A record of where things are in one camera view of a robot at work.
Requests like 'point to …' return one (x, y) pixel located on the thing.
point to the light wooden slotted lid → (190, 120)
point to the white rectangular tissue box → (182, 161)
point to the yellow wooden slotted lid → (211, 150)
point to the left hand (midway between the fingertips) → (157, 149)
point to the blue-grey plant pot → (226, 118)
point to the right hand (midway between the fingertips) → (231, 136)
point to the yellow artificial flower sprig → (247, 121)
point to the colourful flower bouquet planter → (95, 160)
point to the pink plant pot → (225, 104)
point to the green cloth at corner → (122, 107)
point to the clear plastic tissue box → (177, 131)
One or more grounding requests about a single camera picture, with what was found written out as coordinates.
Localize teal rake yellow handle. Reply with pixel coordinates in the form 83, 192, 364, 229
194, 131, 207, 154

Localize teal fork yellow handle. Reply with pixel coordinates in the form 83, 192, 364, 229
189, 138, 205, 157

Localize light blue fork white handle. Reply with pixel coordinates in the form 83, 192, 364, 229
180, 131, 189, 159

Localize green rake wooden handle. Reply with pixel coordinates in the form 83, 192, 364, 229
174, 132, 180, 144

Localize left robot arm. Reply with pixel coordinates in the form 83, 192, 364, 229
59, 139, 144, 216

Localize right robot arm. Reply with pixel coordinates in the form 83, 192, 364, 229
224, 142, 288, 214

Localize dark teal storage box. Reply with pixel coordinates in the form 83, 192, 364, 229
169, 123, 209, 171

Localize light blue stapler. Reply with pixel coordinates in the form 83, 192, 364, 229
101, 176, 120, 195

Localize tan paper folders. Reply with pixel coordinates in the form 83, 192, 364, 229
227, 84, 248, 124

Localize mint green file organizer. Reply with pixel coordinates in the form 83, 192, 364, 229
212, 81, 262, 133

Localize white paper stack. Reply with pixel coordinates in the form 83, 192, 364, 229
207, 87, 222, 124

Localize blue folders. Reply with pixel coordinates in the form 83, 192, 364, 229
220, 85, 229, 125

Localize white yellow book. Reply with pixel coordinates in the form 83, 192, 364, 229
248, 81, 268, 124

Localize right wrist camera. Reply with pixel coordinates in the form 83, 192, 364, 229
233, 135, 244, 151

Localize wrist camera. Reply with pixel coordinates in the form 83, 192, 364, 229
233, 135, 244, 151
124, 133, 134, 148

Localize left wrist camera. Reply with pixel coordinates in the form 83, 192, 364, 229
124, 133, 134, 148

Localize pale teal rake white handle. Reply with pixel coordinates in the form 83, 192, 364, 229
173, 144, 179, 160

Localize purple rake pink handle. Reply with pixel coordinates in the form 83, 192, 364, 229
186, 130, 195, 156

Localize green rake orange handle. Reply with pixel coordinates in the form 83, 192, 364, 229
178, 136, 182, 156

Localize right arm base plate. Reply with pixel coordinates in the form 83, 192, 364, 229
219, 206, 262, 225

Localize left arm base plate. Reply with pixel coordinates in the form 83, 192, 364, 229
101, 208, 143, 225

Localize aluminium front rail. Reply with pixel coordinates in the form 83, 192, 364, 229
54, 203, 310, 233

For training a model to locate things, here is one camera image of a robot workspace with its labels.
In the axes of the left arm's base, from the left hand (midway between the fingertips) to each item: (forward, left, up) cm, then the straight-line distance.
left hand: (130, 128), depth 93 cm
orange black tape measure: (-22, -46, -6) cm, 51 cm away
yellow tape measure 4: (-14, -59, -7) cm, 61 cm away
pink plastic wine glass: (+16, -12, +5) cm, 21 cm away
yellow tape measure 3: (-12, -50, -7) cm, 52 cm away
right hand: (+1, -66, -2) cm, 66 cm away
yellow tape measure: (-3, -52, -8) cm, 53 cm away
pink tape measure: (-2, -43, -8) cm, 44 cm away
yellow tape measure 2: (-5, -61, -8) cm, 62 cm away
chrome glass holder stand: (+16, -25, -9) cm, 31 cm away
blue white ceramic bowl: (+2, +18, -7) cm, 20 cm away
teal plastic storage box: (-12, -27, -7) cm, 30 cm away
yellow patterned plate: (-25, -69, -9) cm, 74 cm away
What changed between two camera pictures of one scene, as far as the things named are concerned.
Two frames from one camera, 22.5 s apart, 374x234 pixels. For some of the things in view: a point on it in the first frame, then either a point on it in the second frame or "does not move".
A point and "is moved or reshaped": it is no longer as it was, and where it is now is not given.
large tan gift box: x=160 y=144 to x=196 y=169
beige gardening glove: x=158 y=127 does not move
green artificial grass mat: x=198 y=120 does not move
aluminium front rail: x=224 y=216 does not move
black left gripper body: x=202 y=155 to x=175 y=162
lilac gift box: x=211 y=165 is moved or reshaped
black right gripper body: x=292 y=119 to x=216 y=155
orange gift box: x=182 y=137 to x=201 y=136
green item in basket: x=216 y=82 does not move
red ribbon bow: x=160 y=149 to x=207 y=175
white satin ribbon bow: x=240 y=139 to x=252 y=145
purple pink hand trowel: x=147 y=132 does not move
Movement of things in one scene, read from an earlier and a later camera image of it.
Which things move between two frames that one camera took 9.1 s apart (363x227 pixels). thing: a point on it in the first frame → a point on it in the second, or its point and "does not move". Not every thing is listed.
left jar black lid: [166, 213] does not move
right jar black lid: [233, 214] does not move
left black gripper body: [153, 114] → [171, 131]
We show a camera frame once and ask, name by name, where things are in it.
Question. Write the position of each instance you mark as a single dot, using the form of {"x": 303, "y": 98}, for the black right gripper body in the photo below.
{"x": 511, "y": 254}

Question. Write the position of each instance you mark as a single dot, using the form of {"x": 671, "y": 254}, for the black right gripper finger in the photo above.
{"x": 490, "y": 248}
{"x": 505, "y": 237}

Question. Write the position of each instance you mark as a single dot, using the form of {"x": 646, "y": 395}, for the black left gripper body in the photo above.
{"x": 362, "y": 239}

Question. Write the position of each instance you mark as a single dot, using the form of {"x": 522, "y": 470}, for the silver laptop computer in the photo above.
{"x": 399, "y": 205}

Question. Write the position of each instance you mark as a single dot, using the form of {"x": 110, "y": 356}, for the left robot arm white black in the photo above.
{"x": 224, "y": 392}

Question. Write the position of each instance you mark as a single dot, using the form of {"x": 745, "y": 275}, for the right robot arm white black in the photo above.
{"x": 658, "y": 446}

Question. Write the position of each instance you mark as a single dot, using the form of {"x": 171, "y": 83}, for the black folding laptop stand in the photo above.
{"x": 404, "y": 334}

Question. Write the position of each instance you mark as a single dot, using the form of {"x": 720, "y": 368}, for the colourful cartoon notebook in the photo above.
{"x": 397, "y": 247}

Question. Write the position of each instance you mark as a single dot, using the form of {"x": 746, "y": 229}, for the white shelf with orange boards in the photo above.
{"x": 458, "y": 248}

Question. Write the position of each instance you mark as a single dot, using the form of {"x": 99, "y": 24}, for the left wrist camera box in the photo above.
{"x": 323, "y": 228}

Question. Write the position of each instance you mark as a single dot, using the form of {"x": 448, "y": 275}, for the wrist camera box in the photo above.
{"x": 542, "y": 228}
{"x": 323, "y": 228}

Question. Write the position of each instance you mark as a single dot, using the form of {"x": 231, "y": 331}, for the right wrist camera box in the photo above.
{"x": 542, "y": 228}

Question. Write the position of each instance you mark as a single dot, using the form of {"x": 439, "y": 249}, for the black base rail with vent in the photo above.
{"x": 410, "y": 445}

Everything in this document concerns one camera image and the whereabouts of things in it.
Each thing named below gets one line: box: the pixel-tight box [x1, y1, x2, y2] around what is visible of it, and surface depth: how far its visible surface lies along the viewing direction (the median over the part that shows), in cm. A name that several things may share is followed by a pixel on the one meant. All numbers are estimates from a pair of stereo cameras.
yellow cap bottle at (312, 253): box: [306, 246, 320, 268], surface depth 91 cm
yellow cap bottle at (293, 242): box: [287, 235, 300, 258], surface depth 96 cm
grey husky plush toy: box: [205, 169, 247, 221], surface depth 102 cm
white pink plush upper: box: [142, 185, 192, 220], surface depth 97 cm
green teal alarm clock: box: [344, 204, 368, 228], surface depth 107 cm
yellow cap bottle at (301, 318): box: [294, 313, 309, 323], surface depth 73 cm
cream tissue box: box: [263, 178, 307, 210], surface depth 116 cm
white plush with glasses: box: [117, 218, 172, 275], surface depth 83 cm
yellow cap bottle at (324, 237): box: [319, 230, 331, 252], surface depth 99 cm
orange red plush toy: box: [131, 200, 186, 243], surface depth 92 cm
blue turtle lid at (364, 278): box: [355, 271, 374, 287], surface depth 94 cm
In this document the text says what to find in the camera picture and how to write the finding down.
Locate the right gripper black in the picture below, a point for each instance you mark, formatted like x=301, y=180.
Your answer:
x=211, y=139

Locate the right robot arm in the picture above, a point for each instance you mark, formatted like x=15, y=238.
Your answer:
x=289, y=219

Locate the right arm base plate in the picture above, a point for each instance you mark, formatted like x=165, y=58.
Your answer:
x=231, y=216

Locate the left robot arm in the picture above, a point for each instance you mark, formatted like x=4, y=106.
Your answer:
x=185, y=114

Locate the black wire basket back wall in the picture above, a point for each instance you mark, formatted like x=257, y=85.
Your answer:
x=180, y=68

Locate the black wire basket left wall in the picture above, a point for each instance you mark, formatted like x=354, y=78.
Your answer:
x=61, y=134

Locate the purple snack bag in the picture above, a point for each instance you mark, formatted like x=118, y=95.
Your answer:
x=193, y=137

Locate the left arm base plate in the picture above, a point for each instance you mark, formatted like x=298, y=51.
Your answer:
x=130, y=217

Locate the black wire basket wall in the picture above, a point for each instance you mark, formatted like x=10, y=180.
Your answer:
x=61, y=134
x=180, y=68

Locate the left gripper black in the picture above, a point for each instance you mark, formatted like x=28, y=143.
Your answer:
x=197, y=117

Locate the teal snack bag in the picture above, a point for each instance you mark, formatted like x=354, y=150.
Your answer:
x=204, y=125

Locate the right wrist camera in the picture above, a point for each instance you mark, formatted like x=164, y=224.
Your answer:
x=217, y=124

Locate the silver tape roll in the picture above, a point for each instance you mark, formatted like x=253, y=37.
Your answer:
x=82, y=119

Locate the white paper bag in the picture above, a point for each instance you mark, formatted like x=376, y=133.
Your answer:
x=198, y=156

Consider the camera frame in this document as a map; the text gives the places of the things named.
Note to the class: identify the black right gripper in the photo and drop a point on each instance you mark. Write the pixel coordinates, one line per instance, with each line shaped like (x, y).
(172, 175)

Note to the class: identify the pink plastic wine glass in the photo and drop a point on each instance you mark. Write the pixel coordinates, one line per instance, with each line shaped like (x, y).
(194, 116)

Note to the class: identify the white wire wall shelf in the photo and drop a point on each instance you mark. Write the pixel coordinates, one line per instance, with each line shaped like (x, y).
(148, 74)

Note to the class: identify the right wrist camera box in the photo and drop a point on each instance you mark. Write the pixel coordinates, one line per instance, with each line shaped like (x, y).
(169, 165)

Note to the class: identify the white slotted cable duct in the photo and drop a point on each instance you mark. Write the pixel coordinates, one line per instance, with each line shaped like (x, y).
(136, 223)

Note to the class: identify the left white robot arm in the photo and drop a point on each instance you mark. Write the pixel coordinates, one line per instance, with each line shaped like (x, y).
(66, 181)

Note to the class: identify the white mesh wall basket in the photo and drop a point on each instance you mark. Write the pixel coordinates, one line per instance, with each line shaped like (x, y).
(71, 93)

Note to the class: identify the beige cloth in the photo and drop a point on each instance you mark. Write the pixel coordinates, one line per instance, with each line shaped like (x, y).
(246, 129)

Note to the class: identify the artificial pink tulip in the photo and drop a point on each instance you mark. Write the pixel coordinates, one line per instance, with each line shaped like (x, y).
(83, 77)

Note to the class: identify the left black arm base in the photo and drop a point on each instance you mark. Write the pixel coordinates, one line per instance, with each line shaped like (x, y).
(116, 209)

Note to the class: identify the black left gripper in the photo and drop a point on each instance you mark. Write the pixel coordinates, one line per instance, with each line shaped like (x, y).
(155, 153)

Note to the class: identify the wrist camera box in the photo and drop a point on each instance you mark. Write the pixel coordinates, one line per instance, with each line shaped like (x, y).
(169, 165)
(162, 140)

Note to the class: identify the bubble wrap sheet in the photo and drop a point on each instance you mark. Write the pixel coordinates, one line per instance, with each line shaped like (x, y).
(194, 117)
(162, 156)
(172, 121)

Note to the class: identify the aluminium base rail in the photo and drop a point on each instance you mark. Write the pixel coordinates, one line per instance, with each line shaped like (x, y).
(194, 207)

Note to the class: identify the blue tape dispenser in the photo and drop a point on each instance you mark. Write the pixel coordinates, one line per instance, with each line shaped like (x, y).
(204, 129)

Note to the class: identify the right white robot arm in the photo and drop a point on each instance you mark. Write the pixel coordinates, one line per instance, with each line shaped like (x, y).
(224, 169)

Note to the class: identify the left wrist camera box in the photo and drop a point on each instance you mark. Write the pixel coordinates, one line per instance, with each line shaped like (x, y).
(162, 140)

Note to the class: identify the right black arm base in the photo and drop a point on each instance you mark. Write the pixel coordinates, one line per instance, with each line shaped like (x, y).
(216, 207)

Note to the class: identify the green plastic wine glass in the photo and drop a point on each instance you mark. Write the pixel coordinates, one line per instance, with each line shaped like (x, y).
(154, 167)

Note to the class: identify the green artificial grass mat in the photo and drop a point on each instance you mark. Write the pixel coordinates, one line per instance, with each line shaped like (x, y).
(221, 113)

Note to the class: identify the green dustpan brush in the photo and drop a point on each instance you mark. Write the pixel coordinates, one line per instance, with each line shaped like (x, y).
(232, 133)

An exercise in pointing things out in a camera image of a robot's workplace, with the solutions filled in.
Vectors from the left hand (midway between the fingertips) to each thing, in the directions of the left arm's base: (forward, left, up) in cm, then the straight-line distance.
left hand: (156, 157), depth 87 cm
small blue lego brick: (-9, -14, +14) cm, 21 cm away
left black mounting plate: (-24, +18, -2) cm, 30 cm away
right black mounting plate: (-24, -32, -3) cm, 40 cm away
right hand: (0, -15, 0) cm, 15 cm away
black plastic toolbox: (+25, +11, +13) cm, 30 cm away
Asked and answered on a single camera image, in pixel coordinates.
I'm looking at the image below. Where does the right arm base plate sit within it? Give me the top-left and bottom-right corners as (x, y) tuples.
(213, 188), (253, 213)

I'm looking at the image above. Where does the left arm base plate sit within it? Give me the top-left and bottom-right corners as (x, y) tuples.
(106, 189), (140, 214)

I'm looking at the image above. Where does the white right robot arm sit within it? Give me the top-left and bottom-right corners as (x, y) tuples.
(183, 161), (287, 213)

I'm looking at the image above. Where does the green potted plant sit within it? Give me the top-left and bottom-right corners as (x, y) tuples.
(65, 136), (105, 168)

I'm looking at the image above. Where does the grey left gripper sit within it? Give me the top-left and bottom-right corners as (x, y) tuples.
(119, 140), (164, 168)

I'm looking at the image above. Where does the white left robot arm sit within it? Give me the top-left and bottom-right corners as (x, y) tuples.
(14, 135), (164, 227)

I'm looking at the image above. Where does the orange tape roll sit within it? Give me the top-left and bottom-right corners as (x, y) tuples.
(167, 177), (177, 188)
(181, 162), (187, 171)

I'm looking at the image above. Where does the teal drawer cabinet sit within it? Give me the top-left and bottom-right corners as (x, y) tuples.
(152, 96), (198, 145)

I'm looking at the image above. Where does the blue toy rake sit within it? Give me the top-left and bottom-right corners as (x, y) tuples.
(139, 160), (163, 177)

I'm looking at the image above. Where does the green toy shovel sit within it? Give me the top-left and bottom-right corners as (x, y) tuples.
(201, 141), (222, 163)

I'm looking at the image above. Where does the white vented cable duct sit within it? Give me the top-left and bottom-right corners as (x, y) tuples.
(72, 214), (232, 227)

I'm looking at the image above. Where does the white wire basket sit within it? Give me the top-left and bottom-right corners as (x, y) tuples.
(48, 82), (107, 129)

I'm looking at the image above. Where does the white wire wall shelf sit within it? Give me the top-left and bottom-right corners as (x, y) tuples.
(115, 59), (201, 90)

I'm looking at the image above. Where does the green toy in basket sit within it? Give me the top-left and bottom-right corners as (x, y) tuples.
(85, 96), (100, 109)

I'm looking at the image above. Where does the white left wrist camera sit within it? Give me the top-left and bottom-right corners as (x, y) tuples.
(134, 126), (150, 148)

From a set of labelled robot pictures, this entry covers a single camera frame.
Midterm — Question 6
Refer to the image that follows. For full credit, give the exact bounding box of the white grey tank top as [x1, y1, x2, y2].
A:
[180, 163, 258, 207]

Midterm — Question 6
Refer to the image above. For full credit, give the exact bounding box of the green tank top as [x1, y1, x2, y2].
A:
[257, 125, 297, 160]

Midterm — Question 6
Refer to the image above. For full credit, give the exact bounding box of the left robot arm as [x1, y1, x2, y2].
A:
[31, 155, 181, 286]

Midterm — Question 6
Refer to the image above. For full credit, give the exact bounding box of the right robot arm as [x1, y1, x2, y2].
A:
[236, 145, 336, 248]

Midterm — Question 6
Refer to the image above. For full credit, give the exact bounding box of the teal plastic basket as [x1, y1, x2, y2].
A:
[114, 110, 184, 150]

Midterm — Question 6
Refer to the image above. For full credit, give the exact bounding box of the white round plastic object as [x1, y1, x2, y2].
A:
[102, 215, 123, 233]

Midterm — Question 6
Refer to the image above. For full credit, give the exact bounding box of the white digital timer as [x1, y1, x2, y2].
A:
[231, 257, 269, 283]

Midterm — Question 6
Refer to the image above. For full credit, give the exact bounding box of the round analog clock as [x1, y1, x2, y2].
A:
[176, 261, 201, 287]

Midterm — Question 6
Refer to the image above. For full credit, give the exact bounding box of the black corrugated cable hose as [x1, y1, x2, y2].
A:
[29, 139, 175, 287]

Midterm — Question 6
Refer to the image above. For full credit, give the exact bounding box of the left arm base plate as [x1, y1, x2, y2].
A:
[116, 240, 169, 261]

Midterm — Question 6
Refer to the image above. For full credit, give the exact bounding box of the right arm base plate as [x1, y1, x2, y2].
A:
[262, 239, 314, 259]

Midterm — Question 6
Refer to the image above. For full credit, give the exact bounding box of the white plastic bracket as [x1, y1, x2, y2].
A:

- _ASSIGNED TASK_:
Only these are to be transcribed: the line with "bracket as [x1, y1, x2, y2]." and every line after it through the last line of the entries, each exactly.

- _EXPECTED ANSWER_:
Refer to the image above. For full credit, give the exact bounding box of the white plastic bracket as [x1, y1, x2, y2].
A:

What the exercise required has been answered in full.